Handling of syringes may also be a factor, especially
the repackaging, shipping, and handling of injectables. A study by Liu
et al. [6]
found that freeze-thawed samples of injectable Bevacizumab, along with
samples that were mechanically disturbed (via dropping of package), led
to large increases in intravitreal silicone oil findings. The authors
posited that the plastic syringes into which Bevacizumab is often
repackaged were not designed to deliver intra-ocular injections, with
looser parameters for the silicone oil lubricant.
Although intraocular silicone oil has been associated
with a number of ocular diseases in larger volumes, the effects of
smaller volumes has not yet been sufficiently studied. Relatively small
injections may induce keratopathy, movement of silicone oil into the
anterior chamber, and emulsification [7].
However, larger amounts may lead to elevated post-surgical intraocular
pressure, pupillary block, angle closure with pupillary block, and
idiopathic closed-angle glaucoma. Long-term intraocular silicone oil
exposure may be associated with optic nerve damage, including
demyelination and vacuoles, along with retinal damage [8].
These changes are associated with the larger volumes of oil used in
retinal surgeries, but have yet to be found in the smaller volumes used
in intra-ocular injections.
Silicone oil may also have pharmacokinetic effects, slowing down bevacizumab distribution to ocular tissues in rabbit eyes [9].
Indeed, the efficacy of a number of drugs (e.g. insulin) may be
compromised by silicone oil.
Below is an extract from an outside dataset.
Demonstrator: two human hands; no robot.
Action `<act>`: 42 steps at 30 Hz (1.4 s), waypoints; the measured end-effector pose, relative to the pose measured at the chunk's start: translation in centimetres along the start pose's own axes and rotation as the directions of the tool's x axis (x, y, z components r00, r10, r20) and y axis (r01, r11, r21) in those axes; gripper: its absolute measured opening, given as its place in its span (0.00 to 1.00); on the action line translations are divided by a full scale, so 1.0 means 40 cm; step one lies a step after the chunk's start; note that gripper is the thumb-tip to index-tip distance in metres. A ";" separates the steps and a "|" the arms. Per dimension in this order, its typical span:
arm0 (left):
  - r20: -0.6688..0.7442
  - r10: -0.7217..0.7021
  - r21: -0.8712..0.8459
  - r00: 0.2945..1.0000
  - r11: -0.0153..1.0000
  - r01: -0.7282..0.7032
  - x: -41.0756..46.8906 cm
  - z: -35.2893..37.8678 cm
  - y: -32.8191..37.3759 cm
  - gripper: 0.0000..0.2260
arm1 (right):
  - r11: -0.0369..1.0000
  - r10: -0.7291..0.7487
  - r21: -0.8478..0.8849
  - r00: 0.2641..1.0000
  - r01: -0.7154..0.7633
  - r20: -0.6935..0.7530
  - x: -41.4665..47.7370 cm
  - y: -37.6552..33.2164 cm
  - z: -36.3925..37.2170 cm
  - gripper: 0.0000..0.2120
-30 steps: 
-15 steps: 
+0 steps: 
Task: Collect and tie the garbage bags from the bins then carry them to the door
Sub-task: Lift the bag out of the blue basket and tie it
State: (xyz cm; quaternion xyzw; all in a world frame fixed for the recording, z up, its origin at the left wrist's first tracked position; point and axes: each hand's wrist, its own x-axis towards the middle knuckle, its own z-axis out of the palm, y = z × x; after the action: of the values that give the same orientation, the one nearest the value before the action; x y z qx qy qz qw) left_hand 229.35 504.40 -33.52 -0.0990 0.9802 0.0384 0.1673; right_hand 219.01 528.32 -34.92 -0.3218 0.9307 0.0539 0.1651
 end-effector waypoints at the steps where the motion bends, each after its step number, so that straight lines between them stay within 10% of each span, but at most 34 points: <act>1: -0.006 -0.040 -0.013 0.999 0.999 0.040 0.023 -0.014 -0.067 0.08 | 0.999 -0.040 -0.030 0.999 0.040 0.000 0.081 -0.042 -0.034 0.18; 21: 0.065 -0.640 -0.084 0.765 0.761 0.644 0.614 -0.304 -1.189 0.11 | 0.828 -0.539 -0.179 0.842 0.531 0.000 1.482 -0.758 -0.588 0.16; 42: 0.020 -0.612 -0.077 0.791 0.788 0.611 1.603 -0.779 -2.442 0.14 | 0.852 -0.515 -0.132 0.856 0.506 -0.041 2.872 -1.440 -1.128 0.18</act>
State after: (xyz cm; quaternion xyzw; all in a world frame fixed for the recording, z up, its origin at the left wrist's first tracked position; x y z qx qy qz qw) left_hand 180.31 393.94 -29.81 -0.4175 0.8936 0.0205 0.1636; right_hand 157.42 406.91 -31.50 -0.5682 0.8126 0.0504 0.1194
Although it is unlikely that the relatively
small volumes of silicone oil in intra-ocular injections would produce
detectable effects, care should be taken when monitoring patient
progress.
Conclusion
This case illustrates the rare yet predictable
potential for intraocular silicone oil buildup following multiple
Avastin injections. Recognition of the risk factors for intravitreal
silicone oil accumulation and close monitoring following injections may
foreclose the risk of potential negative side effects.